Exercise objective
Leave the pictures out and transcribe every record exactly.

↓↓↓

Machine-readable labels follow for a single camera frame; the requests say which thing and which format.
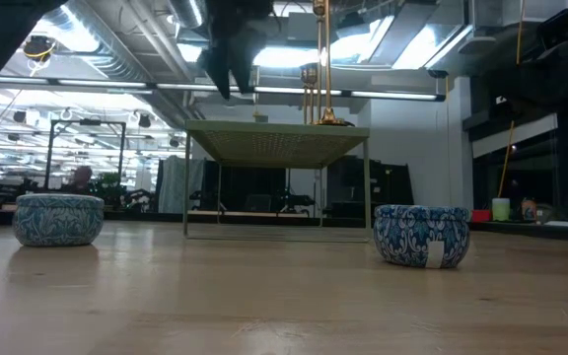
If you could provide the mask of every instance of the red object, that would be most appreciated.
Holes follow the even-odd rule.
[[[490,222],[490,210],[472,211],[472,222]]]

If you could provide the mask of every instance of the person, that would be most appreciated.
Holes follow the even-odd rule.
[[[78,167],[78,169],[74,172],[74,176],[72,176],[72,181],[69,184],[64,185],[62,190],[68,193],[89,194],[89,181],[93,174],[94,171],[91,167]]]

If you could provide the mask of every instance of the metal frame table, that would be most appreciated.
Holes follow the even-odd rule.
[[[363,144],[365,229],[371,232],[369,128],[326,125],[191,120],[185,123],[185,181],[183,234],[187,237],[189,211],[189,156],[191,138],[219,164],[217,220],[220,223],[222,167],[319,170],[319,225],[323,221],[322,170]]]

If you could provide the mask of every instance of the table leg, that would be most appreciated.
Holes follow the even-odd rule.
[[[323,168],[319,169],[319,226],[323,227]]]
[[[370,148],[368,140],[363,142],[363,175],[365,181],[365,233],[369,238],[372,230],[372,196],[370,191]]]
[[[221,224],[221,181],[223,179],[223,165],[218,164],[218,201],[216,202],[216,223]]]
[[[185,135],[185,181],[183,183],[183,235],[187,237],[187,215],[189,214],[189,132]]]

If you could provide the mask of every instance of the shelf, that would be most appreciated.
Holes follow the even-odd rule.
[[[187,132],[230,167],[321,169],[363,143],[369,128],[191,120]]]

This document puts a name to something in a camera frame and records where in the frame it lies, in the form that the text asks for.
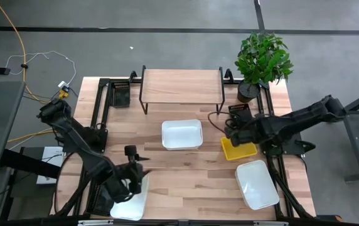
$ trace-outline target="wooden platform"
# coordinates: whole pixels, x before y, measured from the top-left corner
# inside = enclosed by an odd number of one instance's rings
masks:
[[[84,126],[90,125],[97,92],[98,77],[85,77],[79,93],[74,117]],[[245,206],[241,191],[235,180],[238,165],[265,158],[258,155],[236,161],[227,161],[220,146],[223,134],[207,120],[211,105],[154,104],[148,115],[139,103],[140,85],[131,85],[131,106],[110,108],[107,129],[109,139],[105,155],[115,164],[125,163],[124,146],[135,144],[141,156],[151,158],[143,161],[151,169],[150,188],[147,197],[145,219],[203,219],[203,220],[274,220],[274,208],[252,210]],[[271,85],[271,94],[276,115],[291,111],[285,82]],[[225,106],[239,104],[237,86],[225,85]],[[263,99],[267,112],[266,100]],[[257,103],[250,103],[253,114]],[[228,116],[213,115],[220,127]],[[161,144],[161,123],[167,120],[199,119],[203,128],[203,144],[193,151],[166,151]],[[315,215],[305,167],[300,159],[285,156],[284,163],[291,191],[304,208]],[[69,159],[62,170],[58,184],[58,209],[76,189],[82,160],[77,155]],[[281,206],[286,214],[284,196],[280,192]],[[83,196],[82,210],[87,200]]]
[[[142,101],[148,104],[221,104],[220,71],[146,69]]]

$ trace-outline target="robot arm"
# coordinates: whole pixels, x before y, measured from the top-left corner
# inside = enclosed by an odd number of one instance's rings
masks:
[[[225,132],[233,146],[250,142],[279,146],[294,134],[320,122],[338,122],[345,114],[340,101],[328,95],[309,107],[283,116],[256,115],[255,119],[250,121],[233,120],[225,128]]]
[[[82,194],[90,180],[96,180],[98,184],[104,185],[111,199],[116,203],[126,202],[133,195],[141,192],[142,179],[149,172],[143,171],[142,165],[136,162],[147,159],[139,157],[135,146],[125,147],[128,163],[114,165],[109,158],[102,155],[107,130],[83,127],[71,116],[71,108],[64,100],[52,100],[40,109],[37,117],[63,136],[63,151],[79,154],[87,171],[83,184],[79,185],[70,201],[59,213],[56,213],[57,215],[68,214],[73,202]],[[128,186],[122,182],[123,180],[130,181]]]

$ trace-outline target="gray floor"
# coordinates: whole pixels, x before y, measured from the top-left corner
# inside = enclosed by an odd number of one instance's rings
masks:
[[[258,28],[253,0],[0,1],[16,26],[116,28]],[[260,0],[267,29],[359,30],[359,0]],[[7,26],[0,13],[0,26]],[[84,76],[123,76],[148,68],[231,68],[240,41],[248,34],[191,33],[21,33],[26,52],[56,50],[77,65],[72,87]],[[332,94],[346,105],[359,97],[359,36],[284,35],[295,71],[288,82],[294,110]],[[0,31],[0,67],[21,54],[13,32]],[[9,67],[19,70],[20,61]],[[38,95],[51,96],[61,80],[73,75],[72,64],[57,55],[30,62],[27,83]],[[20,80],[21,75],[0,76]],[[75,107],[76,100],[68,103]],[[35,115],[41,104],[23,99],[11,137],[47,128]],[[338,214],[359,223],[359,182],[344,176],[358,172],[344,125],[320,124],[303,132],[317,145],[307,154],[308,176],[317,214]],[[33,138],[25,146],[54,145],[53,136]],[[27,200],[16,204],[16,217],[33,217]],[[44,203],[44,210],[49,203]]]

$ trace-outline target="white container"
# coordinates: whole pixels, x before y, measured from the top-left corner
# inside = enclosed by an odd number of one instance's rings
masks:
[[[167,150],[197,149],[203,143],[202,123],[197,119],[165,121],[161,140]]]
[[[279,194],[262,160],[238,166],[235,177],[244,202],[251,209],[259,210],[279,202]]]
[[[134,195],[128,202],[115,203],[110,210],[111,217],[125,220],[142,219],[149,190],[149,175],[142,179],[141,189],[142,192]]]

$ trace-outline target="yellow tray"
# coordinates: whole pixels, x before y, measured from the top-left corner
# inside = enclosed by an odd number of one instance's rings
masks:
[[[222,137],[220,139],[224,151],[225,159],[228,161],[253,156],[257,153],[256,146],[253,143],[247,143],[234,147],[231,140]]]

↑↑↑

Task output
Machine-readable labels follow for a single camera frame; the requests say which thing and which format.
If you could provide the mask of every instance of the red object, that would be most appreciated.
Holes follow the even-odd rule.
[[[490,222],[490,210],[472,211],[472,222]]]

If you could provide the mask of every instance of the person, that would be most appreciated.
Holes follow the even-odd rule.
[[[78,167],[78,169],[74,172],[74,176],[72,176],[72,181],[69,184],[64,185],[62,190],[68,193],[89,194],[89,181],[93,174],[94,171],[91,167]]]

If you could provide the mask of every instance of the metal frame table, that would be most appreciated.
Holes follow the even-odd rule.
[[[363,144],[365,229],[371,232],[369,128],[326,125],[191,120],[185,123],[185,181],[183,234],[187,237],[189,211],[189,156],[191,138],[219,164],[217,220],[220,223],[222,167],[319,170],[319,225],[323,221],[322,170]]]

If you could provide the mask of every instance of the table leg, that would be most appreciated.
Holes follow the even-odd rule.
[[[323,168],[319,169],[319,226],[323,227]]]
[[[370,148],[368,140],[363,142],[363,175],[365,181],[365,233],[369,238],[372,230],[372,196],[370,191]]]
[[[221,224],[221,181],[223,179],[223,165],[218,164],[218,201],[216,202],[216,223]]]
[[[185,135],[185,181],[183,183],[183,235],[187,237],[187,215],[189,214],[189,132]]]

If you could provide the mask of every instance of the shelf, that would be most appreciated.
Holes follow the even-odd rule.
[[[187,132],[230,167],[321,169],[363,143],[369,128],[191,120]]]

This document puts a name to something in a camera frame and records where in the frame it lies, in the form that the text asks for.
$ trace-outline target="wooden platform"
# coordinates: whole pixels, x before y, measured from the top-left corner
# inside = enclosed by an odd number of one instance's rings
masks:
[[[84,126],[90,125],[97,92],[98,77],[85,77],[79,93],[74,117]],[[245,206],[241,191],[235,180],[238,165],[265,158],[258,155],[236,161],[227,161],[220,146],[223,134],[207,120],[211,105],[154,104],[148,115],[139,103],[140,85],[131,85],[131,106],[110,108],[107,129],[109,139],[105,155],[115,164],[125,163],[124,146],[135,144],[141,156],[151,158],[143,161],[151,169],[150,188],[147,197],[145,219],[203,219],[203,220],[274,220],[274,208],[252,210]],[[271,85],[271,94],[276,115],[291,111],[285,82]],[[225,106],[239,104],[237,86],[225,85]],[[263,99],[267,112],[266,100]],[[257,103],[250,103],[253,114]],[[228,116],[213,115],[220,127]],[[161,144],[161,123],[167,120],[199,119],[203,128],[203,144],[193,151],[166,151]],[[315,215],[305,167],[300,159],[285,156],[284,163],[291,191],[304,208]],[[69,159],[62,170],[58,184],[58,209],[76,189],[82,160],[77,155]],[[281,206],[286,214],[284,196],[280,192]],[[83,196],[82,210],[87,200]]]
[[[142,101],[148,104],[221,104],[220,71],[146,69]]]

$ trace-outline target="robot arm"
# coordinates: whole pixels, x before y, measured from the top-left corner
# inside = enclosed by an odd number of one instance's rings
masks:
[[[225,132],[233,146],[250,142],[279,146],[294,134],[320,122],[338,122],[345,114],[340,101],[328,95],[309,107],[283,116],[256,115],[255,119],[250,121],[233,120],[225,128]]]
[[[82,194],[90,180],[96,180],[98,184],[104,185],[111,199],[116,203],[126,202],[133,195],[141,192],[142,179],[149,172],[143,171],[142,165],[136,162],[147,159],[139,157],[135,146],[125,147],[128,163],[114,165],[109,158],[102,155],[107,130],[83,127],[71,116],[71,108],[64,100],[52,100],[40,109],[37,117],[63,136],[63,151],[79,154],[87,171],[83,184],[79,185],[70,201],[59,213],[56,213],[57,215],[68,214],[73,202]],[[128,186],[122,182],[123,180],[130,181]]]

$ trace-outline target="gray floor"
# coordinates: whole pixels, x before y, measured from the top-left corner
# inside = enclosed by an odd number of one instance's rings
masks:
[[[258,28],[253,0],[0,1],[16,26],[116,28]],[[260,0],[267,29],[359,30],[359,0]],[[7,26],[0,13],[0,26]],[[84,76],[123,76],[148,68],[231,68],[240,41],[248,34],[191,33],[21,33],[26,52],[56,50],[77,65],[72,87]],[[332,94],[346,105],[359,97],[359,36],[284,35],[295,71],[288,82],[294,110]],[[0,31],[0,67],[21,54],[13,32]],[[9,67],[19,70],[20,61]],[[38,95],[51,96],[61,80],[73,75],[72,64],[57,55],[30,62],[27,83]],[[20,80],[21,75],[0,76]],[[75,107],[76,100],[68,103]],[[35,115],[41,104],[23,99],[11,137],[47,128]],[[338,214],[359,223],[359,182],[344,176],[358,172],[344,125],[320,124],[303,132],[317,145],[307,154],[308,176],[317,214]],[[33,138],[25,146],[54,145],[53,136]],[[27,200],[16,204],[16,217],[33,217]],[[44,203],[44,210],[49,203]]]

$ trace-outline target="white container"
# coordinates: whole pixels, x before y, measured from the top-left corner
# inside = enclosed by an odd number of one instance's rings
masks:
[[[167,150],[197,149],[203,143],[202,123],[197,119],[165,121],[161,140]]]
[[[279,194],[262,160],[238,166],[235,177],[244,202],[251,209],[259,210],[279,202]]]
[[[134,195],[128,202],[115,203],[110,210],[111,217],[125,220],[142,219],[149,190],[149,175],[142,179],[141,189],[142,192]]]

$ trace-outline target="yellow tray"
# coordinates: whole pixels, x before y, measured from the top-left corner
# inside = enclosed by an odd number of one instance's rings
masks:
[[[222,137],[220,139],[224,151],[225,159],[228,161],[253,156],[257,153],[256,146],[253,143],[247,143],[234,147],[231,140]]]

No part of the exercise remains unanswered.